Introduction

“Better to have, and not need, than to need, and not have.”
Franz Kafka

Franz Kafka’s talents wouldn’t have been wasted as DBA. Well, reasonable people might disagree.

With this article, we are shouting out a new enterprise feature for ArangoDB: consistent online single server or cluster-wide “hot backups.”

If you do not care for an abstract definition and would rather directly see a working example, simply scroll down to Section “A full cycle” below.

Snapshots of arbitrary sized complex raw datasets, be it file systems, databases, etc.: they are extremely useful for ultra-fast disaster recovery. With ArangoDB 3.5.1, we are introducing the hot backup feature for the RocksDB storage engine, which allows one to do exactly that with ArangoDB.
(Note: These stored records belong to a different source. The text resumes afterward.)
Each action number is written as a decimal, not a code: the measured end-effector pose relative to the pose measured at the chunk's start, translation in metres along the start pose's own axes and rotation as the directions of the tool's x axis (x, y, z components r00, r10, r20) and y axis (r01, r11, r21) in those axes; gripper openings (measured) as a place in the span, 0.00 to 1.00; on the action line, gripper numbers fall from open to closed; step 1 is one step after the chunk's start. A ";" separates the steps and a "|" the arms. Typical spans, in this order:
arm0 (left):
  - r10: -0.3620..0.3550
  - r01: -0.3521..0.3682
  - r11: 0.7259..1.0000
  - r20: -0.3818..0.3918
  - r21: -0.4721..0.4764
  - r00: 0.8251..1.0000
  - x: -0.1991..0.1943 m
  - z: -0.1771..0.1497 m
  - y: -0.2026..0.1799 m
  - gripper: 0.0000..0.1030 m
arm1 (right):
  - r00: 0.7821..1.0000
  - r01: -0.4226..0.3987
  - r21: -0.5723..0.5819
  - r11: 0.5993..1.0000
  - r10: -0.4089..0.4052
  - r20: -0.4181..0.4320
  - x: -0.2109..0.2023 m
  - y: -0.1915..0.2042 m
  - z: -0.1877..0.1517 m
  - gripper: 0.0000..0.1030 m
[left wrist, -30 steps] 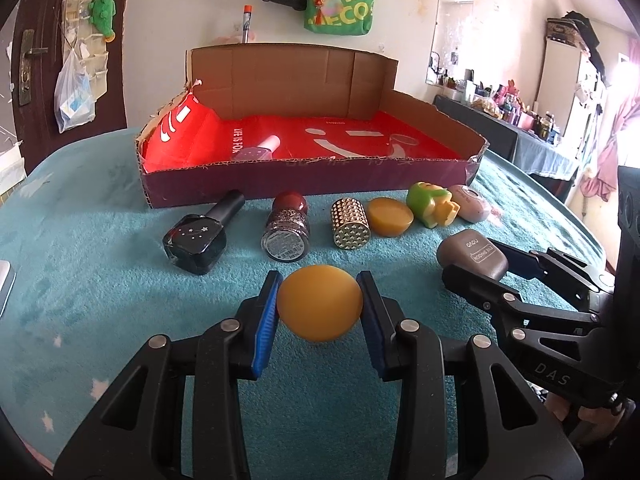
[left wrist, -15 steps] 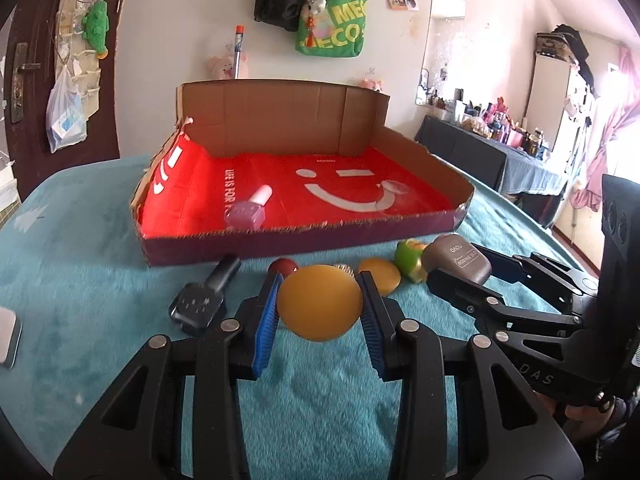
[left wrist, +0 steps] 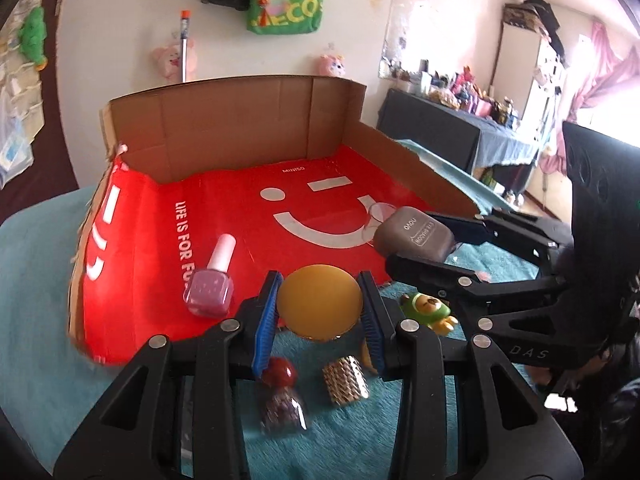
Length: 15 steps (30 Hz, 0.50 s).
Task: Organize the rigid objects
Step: 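Carry the orange puff with the left tool while the right tool carries the brown case into the box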
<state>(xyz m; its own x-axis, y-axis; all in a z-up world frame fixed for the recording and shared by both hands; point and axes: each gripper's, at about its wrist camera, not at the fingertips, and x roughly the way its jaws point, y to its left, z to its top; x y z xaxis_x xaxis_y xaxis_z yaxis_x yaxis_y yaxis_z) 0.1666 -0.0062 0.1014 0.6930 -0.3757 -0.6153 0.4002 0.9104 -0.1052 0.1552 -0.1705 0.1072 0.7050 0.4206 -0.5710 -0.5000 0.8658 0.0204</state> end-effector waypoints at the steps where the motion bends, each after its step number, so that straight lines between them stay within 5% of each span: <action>1: -0.007 0.007 1.000 -0.011 0.017 1.000 0.006 0.005 0.002 0.35 | 1.000 -0.016 -0.013 1.000 0.016 -0.013 0.006 -0.003 0.004 0.52; 15: -0.058 0.074 0.994 -0.183 0.082 0.982 0.061 0.020 0.027 0.35 | 0.969 -0.148 -0.164 0.975 0.109 -0.223 0.068 -0.017 0.018 0.52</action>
<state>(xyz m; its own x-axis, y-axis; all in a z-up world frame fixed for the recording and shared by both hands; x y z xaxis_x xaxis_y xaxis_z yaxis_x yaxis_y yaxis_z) 0.2314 -0.0081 0.0763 0.5477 -0.3895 -0.7405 0.4981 0.8629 -0.0855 0.2209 -0.1521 0.0831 0.5162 0.4417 -0.7338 -0.6744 0.7378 -0.0302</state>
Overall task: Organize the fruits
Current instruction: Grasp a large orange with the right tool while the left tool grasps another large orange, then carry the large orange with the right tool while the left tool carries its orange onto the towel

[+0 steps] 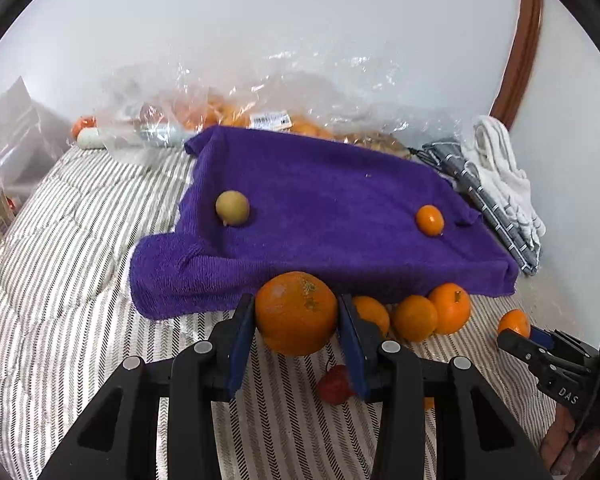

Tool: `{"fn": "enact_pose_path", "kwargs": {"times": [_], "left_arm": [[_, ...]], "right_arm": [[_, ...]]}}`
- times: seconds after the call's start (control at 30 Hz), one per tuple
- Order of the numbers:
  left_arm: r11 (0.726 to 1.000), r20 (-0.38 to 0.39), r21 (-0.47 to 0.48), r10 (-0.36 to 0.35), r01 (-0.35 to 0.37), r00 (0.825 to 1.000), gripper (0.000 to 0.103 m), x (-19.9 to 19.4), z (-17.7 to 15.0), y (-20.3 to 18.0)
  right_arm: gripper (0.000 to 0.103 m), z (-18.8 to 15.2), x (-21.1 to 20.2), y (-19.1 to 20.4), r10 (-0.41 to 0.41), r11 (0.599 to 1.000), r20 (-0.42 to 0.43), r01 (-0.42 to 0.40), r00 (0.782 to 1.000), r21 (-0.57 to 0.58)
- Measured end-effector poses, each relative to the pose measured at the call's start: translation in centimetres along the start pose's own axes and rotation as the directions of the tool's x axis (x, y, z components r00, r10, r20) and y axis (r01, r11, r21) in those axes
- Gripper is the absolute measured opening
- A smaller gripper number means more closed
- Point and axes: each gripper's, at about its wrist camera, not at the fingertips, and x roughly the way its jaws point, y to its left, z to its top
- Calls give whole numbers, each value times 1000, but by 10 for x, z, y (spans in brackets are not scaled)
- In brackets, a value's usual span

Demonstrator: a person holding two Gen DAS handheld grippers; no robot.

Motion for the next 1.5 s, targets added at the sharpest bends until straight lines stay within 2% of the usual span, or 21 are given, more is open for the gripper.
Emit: {"fn": "enact_pose_path", "kwargs": {"times": [0.37, 0.6, 0.87, 1.2, 1.3, 1.5], "left_arm": [[999, 56, -29, -18, 20, 998, 39, -19, 9, 5], [999, 64, -31, -7, 9, 998, 39, -41, 22, 8], [1000, 96, -19, 12, -10, 995, 39, -56, 51, 11], [999, 167, -29, 25, -21, 986, 39, -49, 89, 9], [999, 184, -24, 29, -25, 983, 39, -41, 91, 8], [1000, 169, -16, 18, -16, 985, 39, -16, 85, 11]], "right_arm": [[40, 16, -15, -3, -10, 1000, 44, 9, 999, 30], [40, 39, -27, 2, -30, 1000, 77, 30, 997, -5], [40, 73, -35, 9, -29, 999, 144, 33, 989, -25], [40, 106, -19, 17, -2, 1000, 173, 7, 985, -29], [40, 115, -12, 17, 5, 1000, 179, -2, 984, -19], [40, 128, 5, 12, 16, 1000, 191, -21, 981, 21]]}}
Using the new feature, one can take near-instantaneous snapshots of the entire operation, which includes a single server as well as cluster deployments. These hot backups can be made at very low cost in resources and with a single API call; so that creating and keeping many local hot sets is easily accomplished.

This is also the major difference to the current tool arangodump, which can produce a dump of a subset of the collections. However, this comes at a cost. First of all, arangodump has to create a complete physical copy of the data and has to go through the usual transport mechanisms to achieve this. Therefore it is much slower, takes a lot more space than a hot backup, and does not produce a consistent picture across collections. arangodump is still there and has its use cases, but the realm of near-instantaneous consistent snapshots will be taken care of by hot backups.

Intuitive labeling and an equally efficient restore mechanism to any past compatible snapshot make hot backup simple to use and easily integrated into automation of administration and maintenance of ArangoDB instances.

The usefulness of local snapshots is evident, but it would be somewhat limiting if DBAs would have to manage transfers to archiving or to other ArangoDB instances; say for switching hardware or riskless testing of new versions of database applications, etc. That’s why the hot backup comes with the full functionality of the vast feature set of the rclone synchronization program for data transfer. rclone supports every conceivable standard for secure file transfer in the industry. From locally or on-site mounted file systems to cloud protocols like S3, WebDAV, GCS, you name it.

arangodb 3.5.1 hot backup upload download

How is it done?

RocksDB offers the mechanism to create “checkpoints”, a mechanism we have come to rely on for building this feature. RocksDB checkpoints provide consistent read-only views over the entire state of the key-value store. The word view is actually quite accurate, as it sums up the idea that the checkpoints all work on the same datasets, just at a different time.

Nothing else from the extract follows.